British neuroscientist Manos Tsakiris has done an interesting experiment. Volunteers who took part in the test had their faces repeatedly swabbed with a machine brush while watching a video on a computer screen of a stranger’s face being similarly swabbed. When the test was over, the researchers asked the volunteers to choose the face that most closely resembled their own from a series of images of faces, and surprisingly, the volunteers all chose an image of a face that better matched the stranger’s face on the computer screen. This is because during the test, the volunteers were induced by continuous visual reinforcement to identify with and intrinsically relate to the stranger’s face on the screen. One of the most common scenarios in reality is that we have been using various photo retouching software and beauty filters for a long time, thus allowing ourselves to form a visual cognitive bias: the real me really looks just like the highly beautified self in the filter.

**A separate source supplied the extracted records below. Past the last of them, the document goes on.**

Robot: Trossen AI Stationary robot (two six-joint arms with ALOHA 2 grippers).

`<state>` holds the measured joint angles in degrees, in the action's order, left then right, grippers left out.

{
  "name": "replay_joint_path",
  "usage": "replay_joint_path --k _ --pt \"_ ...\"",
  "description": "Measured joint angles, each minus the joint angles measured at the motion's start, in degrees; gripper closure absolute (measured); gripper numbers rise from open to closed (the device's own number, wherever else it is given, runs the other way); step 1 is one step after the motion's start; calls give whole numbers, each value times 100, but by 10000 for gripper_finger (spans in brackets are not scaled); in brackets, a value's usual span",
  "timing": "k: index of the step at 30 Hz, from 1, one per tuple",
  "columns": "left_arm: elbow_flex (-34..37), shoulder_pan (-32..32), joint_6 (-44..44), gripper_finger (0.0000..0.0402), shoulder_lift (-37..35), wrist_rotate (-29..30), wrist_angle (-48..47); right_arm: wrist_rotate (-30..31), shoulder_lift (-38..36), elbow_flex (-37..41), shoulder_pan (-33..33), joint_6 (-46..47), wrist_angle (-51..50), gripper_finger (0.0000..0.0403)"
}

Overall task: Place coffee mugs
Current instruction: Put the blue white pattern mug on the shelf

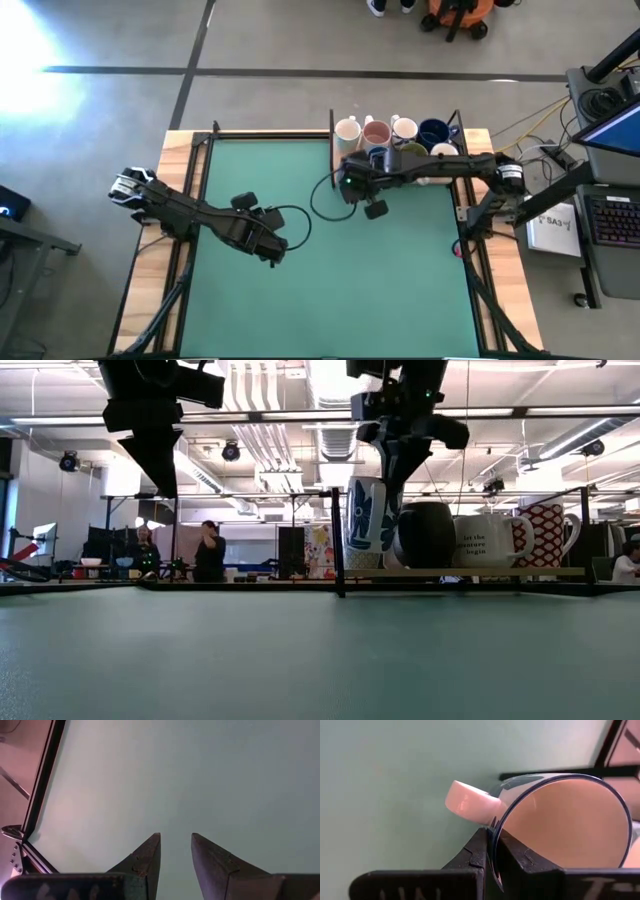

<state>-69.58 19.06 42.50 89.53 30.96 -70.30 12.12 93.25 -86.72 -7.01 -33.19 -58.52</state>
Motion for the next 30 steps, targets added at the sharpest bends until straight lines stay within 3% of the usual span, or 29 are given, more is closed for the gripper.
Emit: replay_joint_path --k 30 --pt "0 -4 -28 310 1 0 2 -205 61 35 -781 -339 354 385"
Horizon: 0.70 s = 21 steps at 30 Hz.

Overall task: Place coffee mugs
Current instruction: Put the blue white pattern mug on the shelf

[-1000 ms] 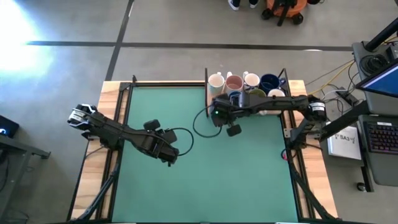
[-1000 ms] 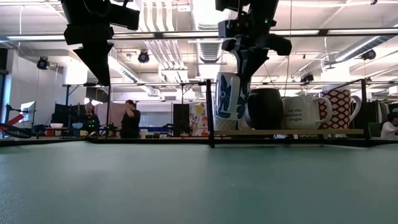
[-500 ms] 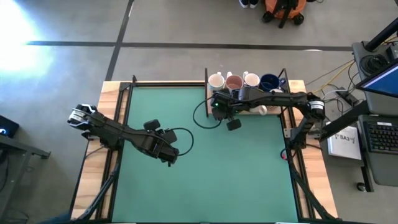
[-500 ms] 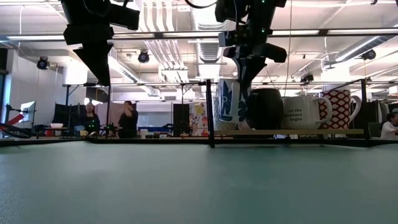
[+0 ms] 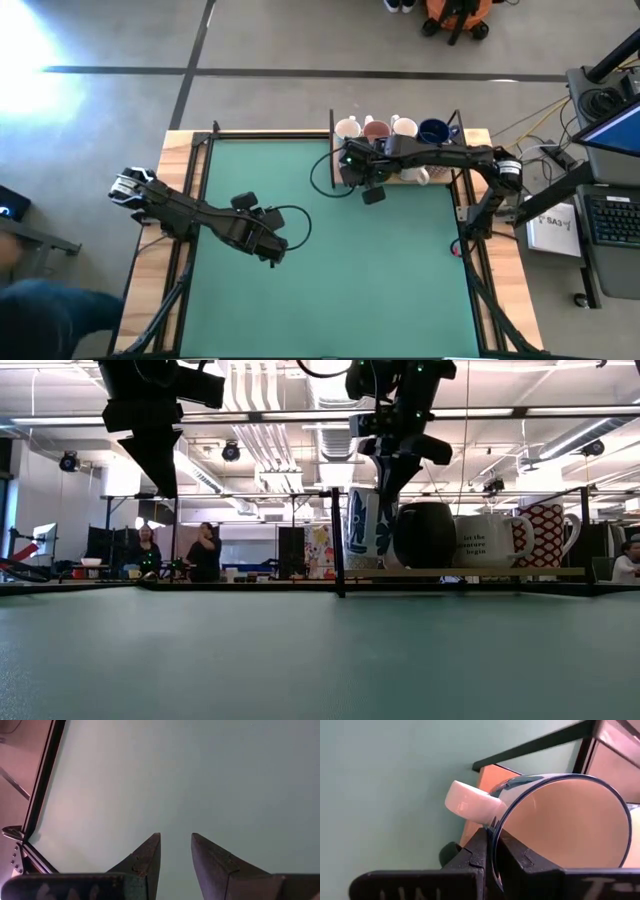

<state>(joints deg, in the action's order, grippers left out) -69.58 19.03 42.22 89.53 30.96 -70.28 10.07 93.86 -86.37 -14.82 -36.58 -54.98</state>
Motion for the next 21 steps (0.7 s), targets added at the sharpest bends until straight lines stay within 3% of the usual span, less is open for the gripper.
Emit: replay_joint_path --k 21 --pt "-2 0 -70 310 -2 -2 31 -279 0 276 -272 75 351 385"
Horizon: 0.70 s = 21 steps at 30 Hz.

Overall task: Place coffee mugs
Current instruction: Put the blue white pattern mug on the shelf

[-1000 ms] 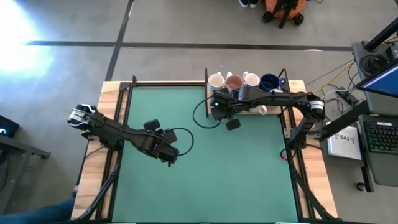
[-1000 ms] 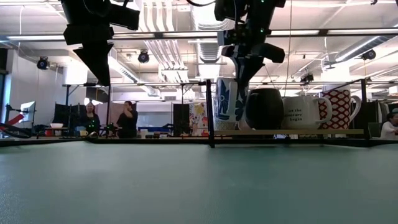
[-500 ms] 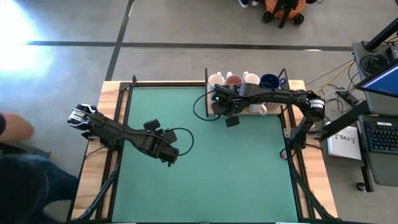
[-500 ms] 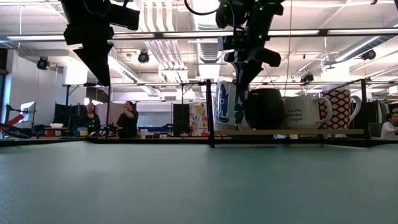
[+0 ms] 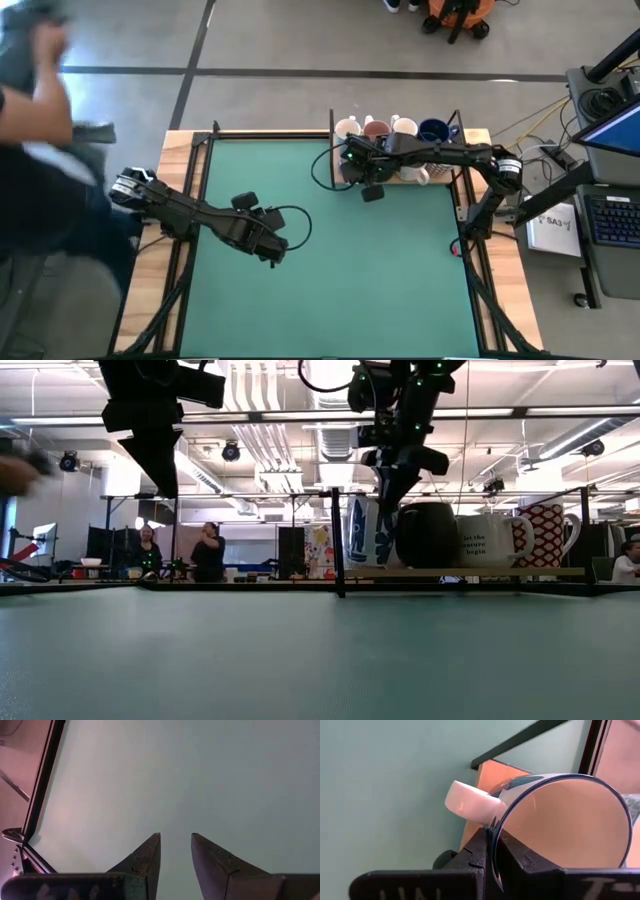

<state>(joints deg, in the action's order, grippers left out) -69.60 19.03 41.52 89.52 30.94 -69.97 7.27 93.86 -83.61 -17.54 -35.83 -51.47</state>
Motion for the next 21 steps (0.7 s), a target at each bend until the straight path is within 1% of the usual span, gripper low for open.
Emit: replay_joint_path --k 16,21 --pt "0 0 -50 310 1 -2 44 10 0 35 -2 50 143 384" --pt "0 0 -50 310 0 -2 52 12 0 35 -2 76 150 365"
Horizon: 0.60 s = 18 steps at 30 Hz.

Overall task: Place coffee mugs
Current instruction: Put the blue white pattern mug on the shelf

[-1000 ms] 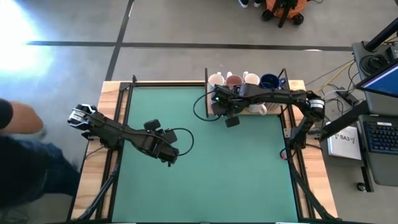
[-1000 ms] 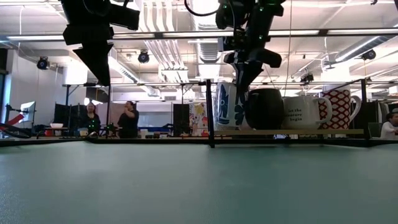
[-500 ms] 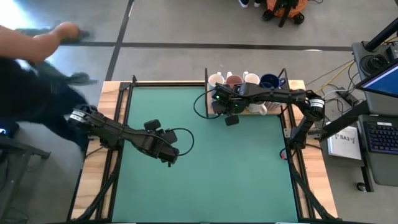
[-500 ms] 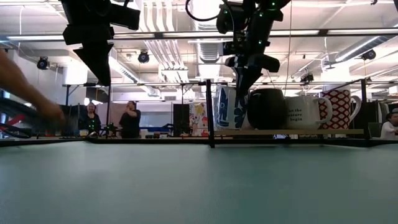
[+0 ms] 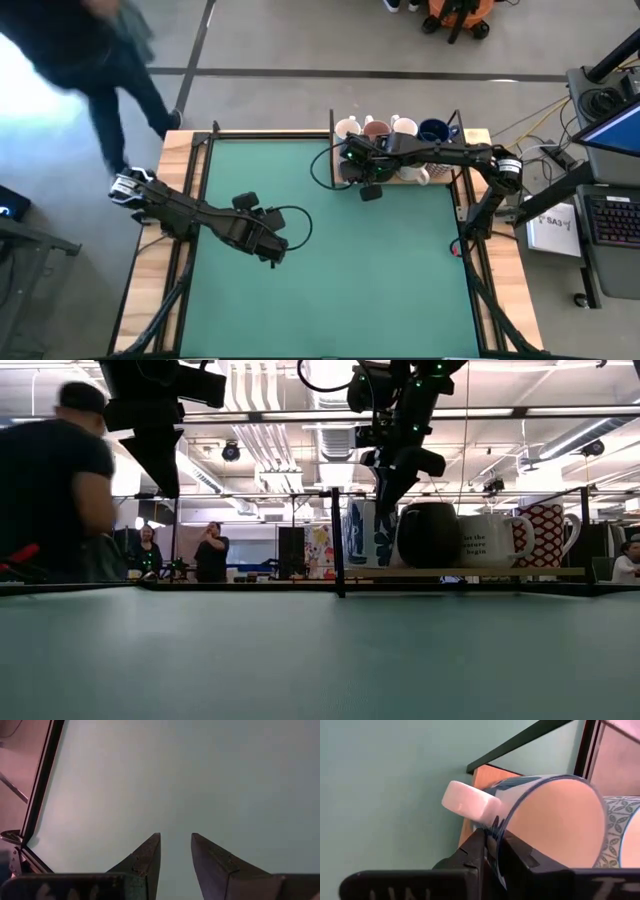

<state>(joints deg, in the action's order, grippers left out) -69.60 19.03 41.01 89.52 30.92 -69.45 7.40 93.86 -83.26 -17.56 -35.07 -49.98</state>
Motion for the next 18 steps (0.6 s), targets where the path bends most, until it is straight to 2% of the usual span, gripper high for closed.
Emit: replay_joint_path --k 6,18 --pt "0 0 0 310 0 -2 0 13 0 -2 0 -2 18 346" --pt "0 0 0 310 1 -7 2 13 0 -2 2 49 314 343"
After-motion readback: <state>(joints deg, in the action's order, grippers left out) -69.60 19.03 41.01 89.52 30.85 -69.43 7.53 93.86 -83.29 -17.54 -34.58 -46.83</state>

Therefore, the unlucky Ms. Leonora may not be a mere “oolong” criminal who deserves to be ridiculed, but she may have experienced some unfortunate experiences in her life that led to cognitive disorders and early signs of “face blindness”. Therefore, one’s perception of one’s own self-image is not static, but is always influenced by external cues and the updating of the “image database” in one’s consciousness, and changes all the time. As the saying goes, “You can’t step into the same river twice”, our self-perception of ourselves is also like a changing river, coming from the past and heading towards the unknown.